• **Work to be completed**: Nothing but the lines below from the one holding "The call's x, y" up to and including the one holding "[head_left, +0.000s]" should be copied, exactly and without pictures.

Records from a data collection
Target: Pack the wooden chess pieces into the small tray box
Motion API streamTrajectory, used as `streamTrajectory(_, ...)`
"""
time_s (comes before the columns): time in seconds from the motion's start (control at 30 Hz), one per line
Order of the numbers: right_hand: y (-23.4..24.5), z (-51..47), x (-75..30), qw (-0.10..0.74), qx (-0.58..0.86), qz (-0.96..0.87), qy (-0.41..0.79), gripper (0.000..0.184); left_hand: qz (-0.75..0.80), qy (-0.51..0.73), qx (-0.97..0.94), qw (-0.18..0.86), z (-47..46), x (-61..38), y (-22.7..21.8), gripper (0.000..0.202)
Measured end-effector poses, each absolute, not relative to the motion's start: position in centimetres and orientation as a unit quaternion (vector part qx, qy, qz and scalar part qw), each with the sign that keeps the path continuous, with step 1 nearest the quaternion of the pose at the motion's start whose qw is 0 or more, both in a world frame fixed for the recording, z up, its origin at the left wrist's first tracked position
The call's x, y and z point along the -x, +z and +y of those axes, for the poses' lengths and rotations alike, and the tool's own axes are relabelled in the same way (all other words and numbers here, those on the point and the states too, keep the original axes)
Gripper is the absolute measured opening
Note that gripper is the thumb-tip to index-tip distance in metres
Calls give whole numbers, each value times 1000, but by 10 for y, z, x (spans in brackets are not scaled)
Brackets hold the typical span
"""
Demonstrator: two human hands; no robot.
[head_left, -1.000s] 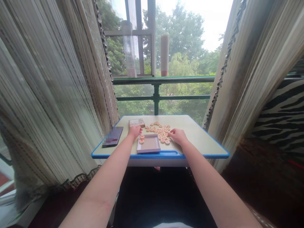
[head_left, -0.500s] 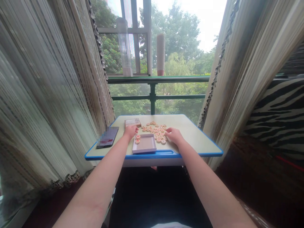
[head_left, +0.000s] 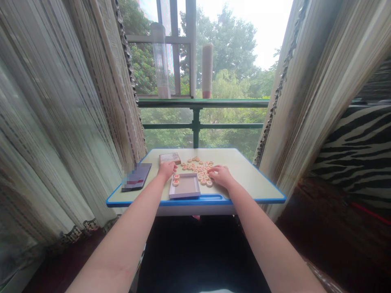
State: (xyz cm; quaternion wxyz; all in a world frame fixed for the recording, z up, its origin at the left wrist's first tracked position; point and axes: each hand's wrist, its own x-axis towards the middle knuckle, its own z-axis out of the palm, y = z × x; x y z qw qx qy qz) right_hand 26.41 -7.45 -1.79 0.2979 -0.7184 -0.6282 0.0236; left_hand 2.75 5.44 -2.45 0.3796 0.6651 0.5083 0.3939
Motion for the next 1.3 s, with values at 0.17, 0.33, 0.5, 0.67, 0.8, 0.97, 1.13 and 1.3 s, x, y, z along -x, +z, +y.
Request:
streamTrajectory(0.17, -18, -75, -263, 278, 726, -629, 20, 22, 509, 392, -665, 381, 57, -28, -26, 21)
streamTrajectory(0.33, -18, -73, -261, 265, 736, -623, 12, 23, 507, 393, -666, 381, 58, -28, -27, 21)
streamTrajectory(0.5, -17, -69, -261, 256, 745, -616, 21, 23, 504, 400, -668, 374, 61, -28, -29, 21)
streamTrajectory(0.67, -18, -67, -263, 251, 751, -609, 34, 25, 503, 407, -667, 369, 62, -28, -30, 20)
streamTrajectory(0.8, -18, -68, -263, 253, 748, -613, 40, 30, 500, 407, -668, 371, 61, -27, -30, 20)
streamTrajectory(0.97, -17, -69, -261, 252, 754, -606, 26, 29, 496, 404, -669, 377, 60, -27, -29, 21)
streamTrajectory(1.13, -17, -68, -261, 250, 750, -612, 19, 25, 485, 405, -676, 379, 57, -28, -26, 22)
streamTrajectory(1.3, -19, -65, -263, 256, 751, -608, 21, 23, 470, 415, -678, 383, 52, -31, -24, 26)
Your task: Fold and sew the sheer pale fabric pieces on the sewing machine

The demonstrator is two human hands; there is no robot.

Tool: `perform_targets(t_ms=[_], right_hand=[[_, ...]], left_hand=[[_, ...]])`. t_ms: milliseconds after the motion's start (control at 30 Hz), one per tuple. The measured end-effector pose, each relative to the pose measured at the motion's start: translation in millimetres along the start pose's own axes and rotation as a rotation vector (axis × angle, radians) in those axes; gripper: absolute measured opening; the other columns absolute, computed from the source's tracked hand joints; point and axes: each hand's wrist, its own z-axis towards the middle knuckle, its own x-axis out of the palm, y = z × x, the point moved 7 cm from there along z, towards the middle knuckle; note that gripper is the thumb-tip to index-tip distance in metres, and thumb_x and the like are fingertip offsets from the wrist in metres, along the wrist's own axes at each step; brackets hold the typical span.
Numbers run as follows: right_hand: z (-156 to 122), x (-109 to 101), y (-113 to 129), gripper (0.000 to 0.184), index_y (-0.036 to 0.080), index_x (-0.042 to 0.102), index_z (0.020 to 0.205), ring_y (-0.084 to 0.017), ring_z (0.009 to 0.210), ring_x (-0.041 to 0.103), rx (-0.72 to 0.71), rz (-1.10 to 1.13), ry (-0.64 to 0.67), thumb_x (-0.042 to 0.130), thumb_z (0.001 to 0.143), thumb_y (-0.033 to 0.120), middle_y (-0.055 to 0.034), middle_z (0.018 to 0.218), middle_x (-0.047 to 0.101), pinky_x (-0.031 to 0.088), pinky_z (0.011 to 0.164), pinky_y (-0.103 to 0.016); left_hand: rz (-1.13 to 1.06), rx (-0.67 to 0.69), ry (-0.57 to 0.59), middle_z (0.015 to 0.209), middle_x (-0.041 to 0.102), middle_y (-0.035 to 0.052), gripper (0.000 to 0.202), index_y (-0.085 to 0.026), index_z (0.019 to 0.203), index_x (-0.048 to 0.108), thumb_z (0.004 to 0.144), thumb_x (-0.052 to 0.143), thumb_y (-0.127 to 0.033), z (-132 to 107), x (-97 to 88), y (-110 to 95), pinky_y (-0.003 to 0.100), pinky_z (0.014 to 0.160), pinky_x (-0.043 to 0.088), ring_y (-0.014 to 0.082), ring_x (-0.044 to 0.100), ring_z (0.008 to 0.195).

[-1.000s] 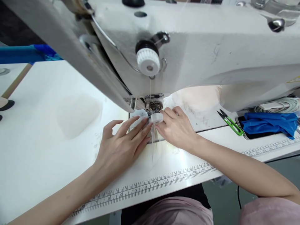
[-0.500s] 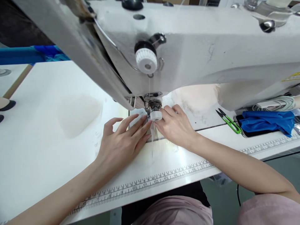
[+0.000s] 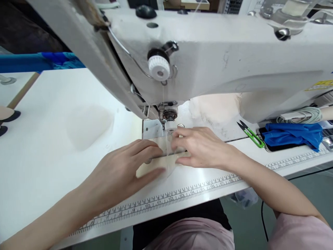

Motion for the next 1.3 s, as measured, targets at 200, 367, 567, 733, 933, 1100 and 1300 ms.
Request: perform_targets(t_ms=[200, 367, 567, 733, 933, 1100, 1300], right_hand=[[-1.8, 5.5, -3.3, 0.011, 0.018, 0.059, 0.084, -0.011, 0.075, 0.056, 0.031, 0.245, 0.120, 0.054, 0.093, 0.021, 0.0000, 0.095, 0.059, 0.039, 0.060, -0.025], [0.0, 5.9, -6.2, 0.009, 0.017, 0.059, 0.091, -0.012, 0.072, 0.055, 0.100, 0.341, 0.017, 0.051, 0.094, 0.021, 0.0004, 0.082, 0.060, 0.041, 0.063, -0.025], [0.0, 9.6, -3.2, 0.017, 0.018, 0.068, 0.097, -0.012, 0.068, 0.056, 0.102, 0.197, -0.064, 0.054, 0.089, 0.014, -0.0021, 0.087, 0.061, 0.039, 0.055, -0.024], [-2.5, -7.6, -7.6, 0.023, 0.020, 0.069, 0.103, -0.010, 0.069, 0.056, 0.061, 0.187, -0.400, 0.049, 0.092, 0.014, -0.0039, 0.098, 0.064, 0.038, 0.054, -0.022], [0.3, -9.6, -12.1, 0.021, 0.017, 0.072, 0.090, -0.007, 0.054, 0.049, 0.081, 0.204, -0.492, 0.051, 0.092, 0.014, 0.0026, 0.066, 0.062, 0.030, 0.047, -0.020], [-1.1, -3.0, -10.9, 0.026, 0.020, 0.070, 0.107, -0.008, 0.054, 0.053, 0.097, 0.164, -0.408, 0.047, 0.095, 0.018, 0.0015, 0.070, 0.066, 0.033, 0.049, -0.020], [-4.5, -7.7, -3.1, 0.027, 0.018, 0.069, 0.106, -0.008, 0.056, 0.056, 0.006, 0.022, -0.549, 0.045, 0.097, 0.019, 0.0002, 0.072, 0.068, 0.035, 0.047, -0.020]], left_hand=[[0.186, 0.010, 0.130, 0.087, 0.060, 0.0071, 0.018, -0.014, 0.087, 0.057, 0.071, 0.056, -0.005, -1.4, 18.0, -11.9, 0.034, 0.064, 0.049, 0.0240, 0.054, 0.080], [0.081, 0.027, 0.014, 0.067, 0.053, 0.0017, 0.024, -0.017, 0.071, 0.051, 0.078, 0.039, 0.002, 7.3, 29.8, 2.1, 0.028, 0.056, 0.040, 0.0171, 0.048, 0.063], [-0.347, -0.219, 0.042, 0.078, 0.057, 0.0012, 0.028, -0.017, 0.082, 0.055, 0.077, 0.032, -0.002, 10.2, 20.5, 27.9, 0.024, 0.056, 0.039, 0.0131, 0.051, 0.065], [-0.301, -0.226, 0.061, 0.086, 0.057, 0.0028, 0.038, -0.016, 0.089, 0.065, 0.094, 0.038, -0.043, 20.3, 9.9, 35.1, 0.025, 0.052, 0.038, 0.0109, 0.051, 0.057], [-0.301, -0.143, 0.100, 0.088, 0.056, 0.0024, 0.036, -0.016, 0.076, 0.067, 0.093, 0.042, -0.036, 28.3, 8.6, 43.6, 0.025, 0.049, 0.036, 0.0068, 0.045, 0.051], [-0.467, -0.122, 0.108, 0.081, 0.053, 0.0029, 0.040, -0.017, 0.072, 0.068, 0.095, 0.039, -0.033, 24.8, 10.1, 43.8, 0.026, 0.051, 0.040, 0.0092, 0.049, 0.056], [-0.230, -0.201, 0.003, 0.083, 0.056, 0.0010, 0.024, -0.019, 0.091, 0.068, 0.089, 0.045, -0.024, 21.2, 14.6, 50.7, 0.025, 0.049, 0.035, 0.0085, 0.045, 0.054]])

• **Response to the task**:
The call's x, y and z point along the -x, +z and +y of those axes, for the poses' lengths and rotations alike, and the tool's own axes are relabelled in the same way (all other words and numbers here, those on the point and the states too, keep the original axes)
Gripper is the absolute measured opening
Note that gripper is the thumb-tip to index-tip distance in metres
Calls give whole numbers, each value times 1000, but by 10 for y, z, x (spans in brackets are not scaled)
Brackets hold the typical span
"""
Demonstrator: two human hands; no robot.
[head_left, -1.000s] 
[head_left, -0.500s] 
[head_left, +0.000s] 

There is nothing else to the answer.